I am chiming in late, because I have wanted to do ALL THE THINGS and couldn’t decide where best to focus my resources and energy. I have finally decided on one project (for now) that I think best fits my capabilities. Here goes:
For the final project, I would like to work on empowering library staff to be local advocates for issues that affect libraries, library workers, and our communities, whether it’s issues related to privacy, surveillance, workers rights, budgets/salaries, etc.
The first step I want to take towards creating this is to utilize the platforms I already have at my disposal- the New England Library Association’s annual conference and the Library Management Group- to develop interactive online training related to this topic. This would likely include a mix of speakers and discussions in a virtual setting to start with, since we’re all at home.
The long term vision I have for this is to eventually create a better leadership training experience that would not only incorporate these things, but would also teach people how to empower others to be advocates. I’m not sure how effective leadership training is in teaching people how to lift others up with them, but it’s something I would really like to look into. Super long term would be to eventually create something with a broader reach than the New England area.

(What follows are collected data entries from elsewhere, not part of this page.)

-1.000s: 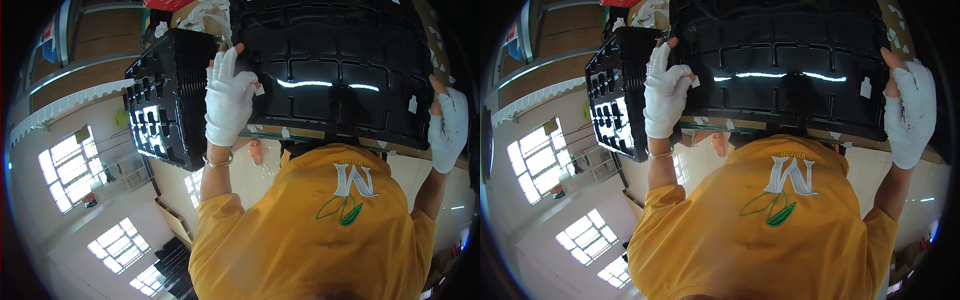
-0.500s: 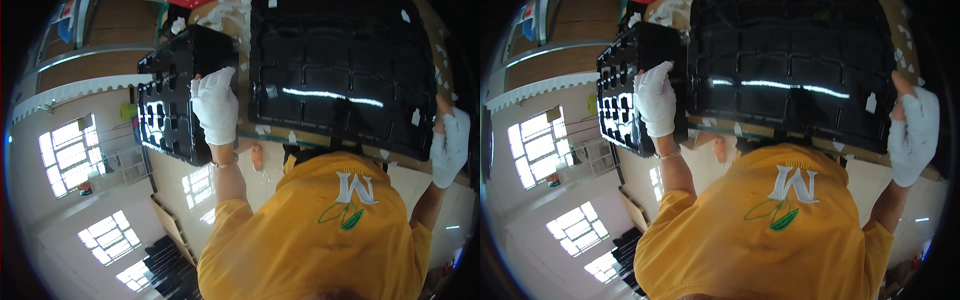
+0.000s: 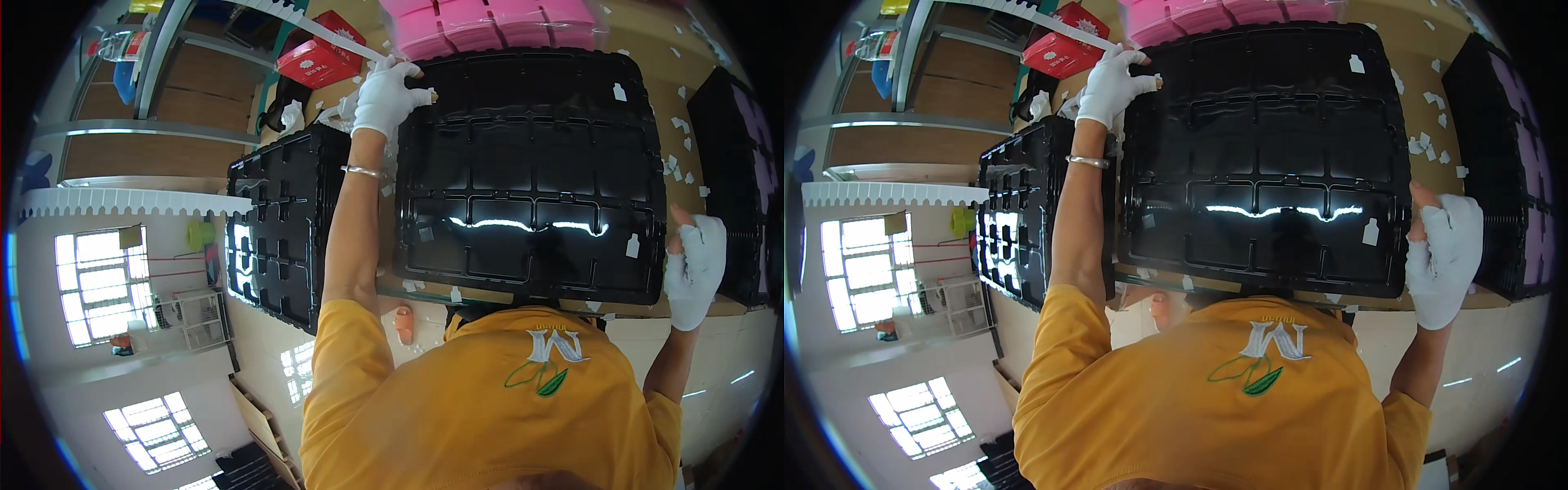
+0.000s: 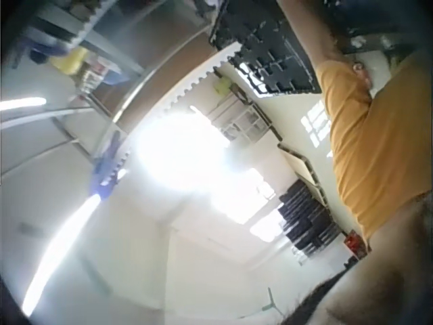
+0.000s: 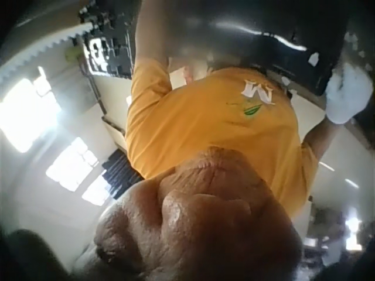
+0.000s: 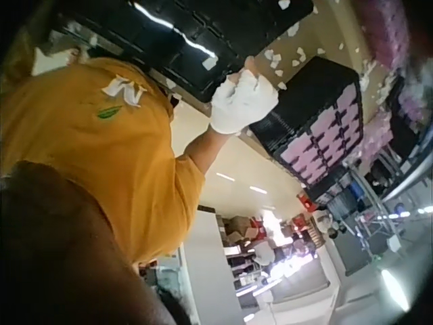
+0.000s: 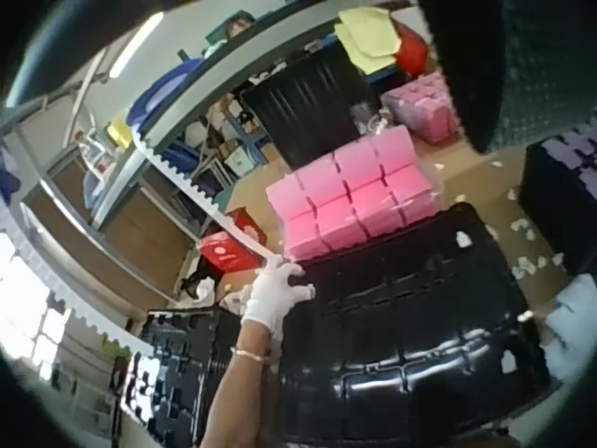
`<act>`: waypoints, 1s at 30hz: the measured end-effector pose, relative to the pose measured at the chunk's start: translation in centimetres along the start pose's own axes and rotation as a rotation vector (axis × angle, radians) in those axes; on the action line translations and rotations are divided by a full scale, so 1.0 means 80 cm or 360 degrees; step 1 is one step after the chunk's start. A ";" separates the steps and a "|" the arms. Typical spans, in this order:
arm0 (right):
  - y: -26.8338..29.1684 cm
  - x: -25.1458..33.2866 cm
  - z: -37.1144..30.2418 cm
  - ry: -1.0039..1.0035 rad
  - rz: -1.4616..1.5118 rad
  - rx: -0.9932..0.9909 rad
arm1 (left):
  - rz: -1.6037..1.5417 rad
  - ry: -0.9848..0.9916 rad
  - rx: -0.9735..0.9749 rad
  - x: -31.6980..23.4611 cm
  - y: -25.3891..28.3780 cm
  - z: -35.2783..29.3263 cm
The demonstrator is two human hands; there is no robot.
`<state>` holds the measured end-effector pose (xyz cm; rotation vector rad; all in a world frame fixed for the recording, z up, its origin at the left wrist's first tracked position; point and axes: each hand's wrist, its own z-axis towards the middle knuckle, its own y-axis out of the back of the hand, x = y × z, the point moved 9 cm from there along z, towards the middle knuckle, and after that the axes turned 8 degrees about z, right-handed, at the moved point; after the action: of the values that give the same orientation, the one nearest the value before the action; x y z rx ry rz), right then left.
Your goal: The person assembles black plastic trays by first peeling off small white protective stickers from the surface. They then pick up pink plastic inserts and place them into the black trays, pressing down to secure them. The process is repeated for multiple units on a workbench.
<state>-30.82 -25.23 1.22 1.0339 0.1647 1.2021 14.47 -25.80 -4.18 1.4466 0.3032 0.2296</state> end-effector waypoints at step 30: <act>-0.005 0.001 0.006 0.0056 0.0030 -0.0016 | 0.0266 -0.0370 -0.0450 -0.047 0.019 -0.040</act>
<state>-30.20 -25.45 1.21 1.0075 0.1767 1.2374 9.91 -23.87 -2.75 1.2038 -0.0404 0.2270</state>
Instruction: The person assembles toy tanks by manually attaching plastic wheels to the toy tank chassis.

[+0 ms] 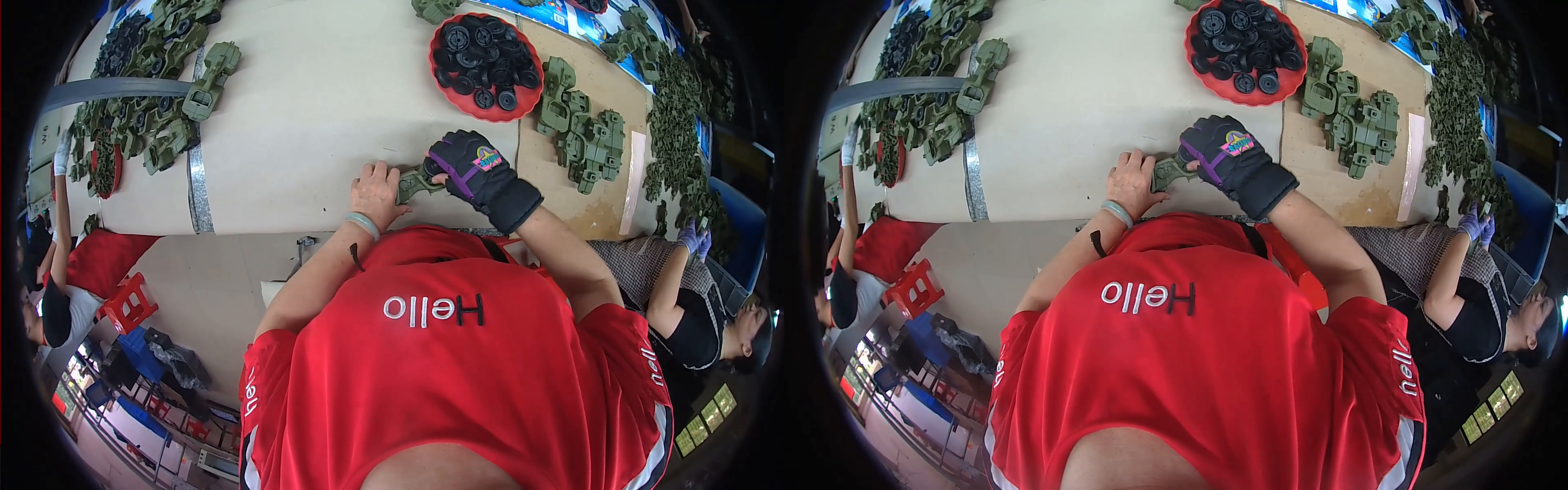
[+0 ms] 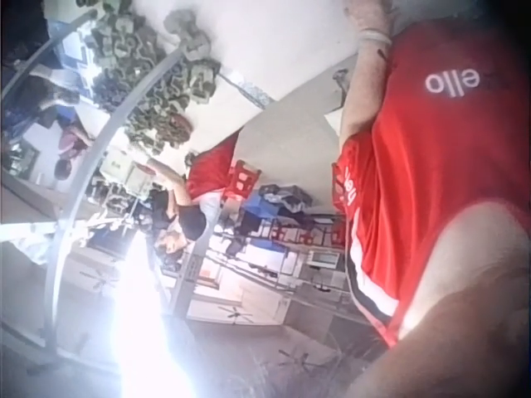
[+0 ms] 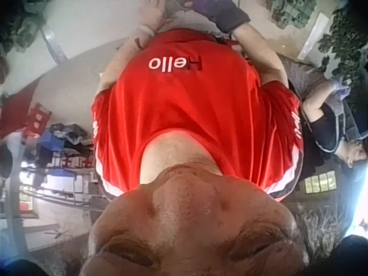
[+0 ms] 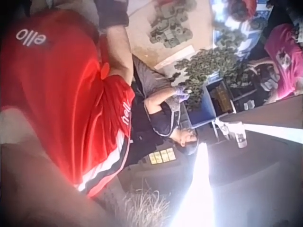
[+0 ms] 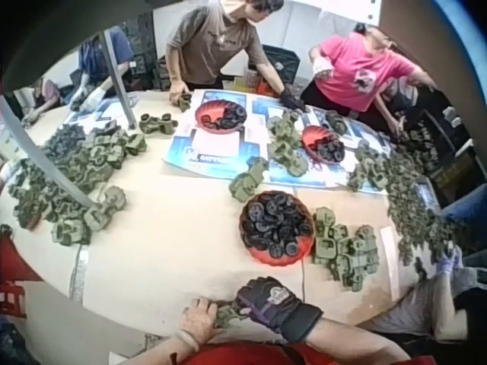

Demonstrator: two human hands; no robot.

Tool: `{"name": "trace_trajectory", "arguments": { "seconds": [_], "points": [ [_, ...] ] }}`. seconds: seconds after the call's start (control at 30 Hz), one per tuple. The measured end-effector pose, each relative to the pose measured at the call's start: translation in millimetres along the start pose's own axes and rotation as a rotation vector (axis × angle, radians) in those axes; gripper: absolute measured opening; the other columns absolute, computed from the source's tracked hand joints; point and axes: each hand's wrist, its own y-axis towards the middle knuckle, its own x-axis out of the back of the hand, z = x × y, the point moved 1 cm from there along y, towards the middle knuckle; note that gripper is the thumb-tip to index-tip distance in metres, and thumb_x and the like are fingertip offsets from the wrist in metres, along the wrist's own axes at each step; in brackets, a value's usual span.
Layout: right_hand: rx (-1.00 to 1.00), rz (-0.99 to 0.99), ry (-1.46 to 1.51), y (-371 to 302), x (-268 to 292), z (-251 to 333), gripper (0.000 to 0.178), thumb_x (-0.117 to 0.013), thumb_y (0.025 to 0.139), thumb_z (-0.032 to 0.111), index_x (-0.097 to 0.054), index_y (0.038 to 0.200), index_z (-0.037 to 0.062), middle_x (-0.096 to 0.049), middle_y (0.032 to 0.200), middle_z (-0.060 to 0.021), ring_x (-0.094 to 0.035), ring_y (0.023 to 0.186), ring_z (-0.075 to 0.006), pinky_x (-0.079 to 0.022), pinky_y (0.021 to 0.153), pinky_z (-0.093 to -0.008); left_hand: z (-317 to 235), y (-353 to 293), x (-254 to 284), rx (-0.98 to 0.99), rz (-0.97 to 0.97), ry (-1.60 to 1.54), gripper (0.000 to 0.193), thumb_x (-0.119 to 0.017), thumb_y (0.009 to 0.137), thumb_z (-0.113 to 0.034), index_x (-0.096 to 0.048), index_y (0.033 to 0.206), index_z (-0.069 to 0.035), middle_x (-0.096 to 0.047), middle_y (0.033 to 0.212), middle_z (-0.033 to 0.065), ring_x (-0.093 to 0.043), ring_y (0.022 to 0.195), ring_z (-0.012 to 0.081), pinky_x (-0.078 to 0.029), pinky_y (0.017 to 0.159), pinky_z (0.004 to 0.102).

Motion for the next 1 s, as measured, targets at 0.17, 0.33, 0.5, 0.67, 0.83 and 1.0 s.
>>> {"name": "trace_trajectory", "arguments": {
  "seconds": [0.17,0.33,0.5,0.67,0.83,1.0],
  "points": [
    [-0.195,-0.15,0.052,-17.5,-13.6,16.2,0.029,-0.077,0.082,0.035,-0.067,0.099,0.0135,-0.067,0.098,-0.0115,-0.064,0.097,-0.0352,-0.049,0.085,-0.0496,0.7,4.1,-9.0,-0.055,-0.148,-0.05,0.068,-0.094,0.061,-0.04,-0.066,0.116,-0.012,-0.058,0.116,0.0088,-0.057,0.113,0.0314,-0.056,0.087,0.0483],
    [-0.024,-0.515,0.009,-10.7,-23.0,0.7,0.035,-0.071,0.087,0.035,-0.067,0.106,0.0056,-0.069,0.101,-0.0195,-0.065,0.097,-0.0402,-0.049,0.09,-0.052,5.4,4.9,-19.1,-0.092,-0.142,-0.064,0.069,-0.092,0.064,-0.037,-0.065,0.122,-0.01,-0.061,0.118,0.0096,-0.057,0.119,0.033,-0.054,0.093,0.0477],
    [-0.137,-0.217,0.101,20.5,-15.9,12.8,0.03,-0.063,0.087,0.023,-0.065,0.111,0.0045,-0.068,0.112,-0.0219,-0.066,0.107,-0.0409,-0.051,0.094,-0.0492,10.7,1.3,-25.9,-0.139,-0.145,-0.013,0.063,-0.091,0.064,-0.044,-0.067,0.112,-0.009,-0.06,0.114,0.0109,-0.058,0.112,0.0336,-0.052,0.087,0.0499],
    [-0.14,-0.31,0.008,48.5,-9.4,23.6,0.023,-0.062,0.087,0.019,-0.068,0.105,0.0063,-0.071,0.104,-0.0188,-0.068,0.102,-0.0379,-0.054,0.088,-0.0493,8.6,8.8,-27.6,-0.208,-0.191,0.02,0.06,-0.087,0.066,-0.05,-0.068,0.105,-0.008,-0.06,0.109,0.0112,-0.057,0.11,0.0345,-0.051,0.084,0.05],
    [-0.105,-0.269,-0.055,55.7,4.6,8.7,0.024,-0.062,0.087,0.02,-0.068,0.106,0.0062,-0.071,0.105,-0.0185,-0.068,0.102,-0.0377,-0.054,0.088,-0.0489,19.2,13.1,-35.8,-0.241,-0.285,0.036,0.064,-0.088,0.061,-0.055,-0.068,0.1,-0.009,-0.059,0.102,0.0103,-0.058,0.1,0.0346,-0.05,0.077,0.0509],
    [-0.069,-0.191,-0.108,52.4,1.6,5.9,0.024,-0.062,0.088,0.02,-0.068,0.106,0.0061,-0.071,0.105,-0.0181,-0.068,0.102,-0.0375,-0.054,0.088,-0.0485,23.3,10.9,-39.1,-0.224,-0.244,0.03,0.065,-0.086,0.062,-0.057,-0.067,0.099,-0.007,-0.059,0.103,0.0112,-0.058,0.1,0.035,-0.05,0.076,0.0502]
  ]
}}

The challenges to making this happen are: short term, I need buy in from the current conference committee- we are going to be moving to a series of virtual topics as opposed to an annual conference (this hasn’t been officially announced yet, but the decision has been made). I’d need to make sure they’re on board with dedicating some time in the schedule for these topics. Longer term challenge would be recruiting enough other people to make this happen, figuring out the best method of delivery, and figuring out how to measure its effectiveness so I don’t just wind up producing more of the same old thing.